Staff writer, SF
The White House has demanded the release of the Iranian demonstrators rounded up in the recent countrywide protests. In a statement issued on Wednesday it stated, “The Trump Administration is deeply concerned by reports that the Iranian regime has imprisoned thousands of Iranian citizens in the past week for engaging in peaceful protests.” It added that reports of some demonstrators being “tortured or killed… while in detention are even more disturbing,” and criticized Tehran’s “true brutal nature.” the statement said further, “The United States calls for the immediate release of all political prisoners in Iran, including the victims of the most recent crackdown.”
White House press secretary Sarah Huckabee Sanders said,“We will not remain silent as the Iranian dictatorship represses the basic rights of its citizens and will hold Iran’s leaders accountable for any violations.”
Protests spontaneously broke out in the Iranian holy city of Mashhad on December 28th. Very quickly, the unrest, fueled by economic grievances and dissatisfaction with the regime, erupted in dozens of Iranian cities throughout the country. The protest brought the country’s declining economic conditions, corruption and a lack of personal freedom into the spotlight. Violent suppression of the protests left at least 21 people dead.
It is unclear how many people were arrested, as various figures have come from official sources in Iran. However, reformist lawmaker Mahmoud Sadeghi puts the total at around 3,700.
While officials claim that the majority of the detainees have since been released, with only the main “instigators” facing trial, last weekend saw some 100 people gathered together in the harsh winter conditions outside the notorious Evin Prison in Tehran, calling for their friends and family to be released. A makeshift camp was set up under one of the prison’s watchtowers. Protestors gathered around a campfire, and pitched tents in which to sleep. They chanted, “The political prisoners must be freed,” as people filmed them with their phones, and guards looked down from walls and watchtowers above.

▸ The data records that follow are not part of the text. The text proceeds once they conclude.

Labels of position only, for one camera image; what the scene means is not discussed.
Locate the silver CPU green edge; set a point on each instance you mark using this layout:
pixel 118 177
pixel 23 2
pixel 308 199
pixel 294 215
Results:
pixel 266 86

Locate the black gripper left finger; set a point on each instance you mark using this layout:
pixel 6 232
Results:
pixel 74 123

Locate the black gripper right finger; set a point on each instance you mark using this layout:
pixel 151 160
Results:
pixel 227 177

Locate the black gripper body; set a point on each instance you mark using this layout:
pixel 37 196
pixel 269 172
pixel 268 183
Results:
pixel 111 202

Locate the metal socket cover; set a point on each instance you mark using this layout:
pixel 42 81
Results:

In Iran, activism often leads to punishment, imprisonment or even execution. Hundreds of journalists, bloggers and activists have been detained over recent years. Charges can be imposed on those who seem to not be doing anything wrong. In fact, an investigation has been opened into the death in custody of a young Iranian student, the country’s judiciary said Tuesday, with Sadeghi linking the death to recent protests.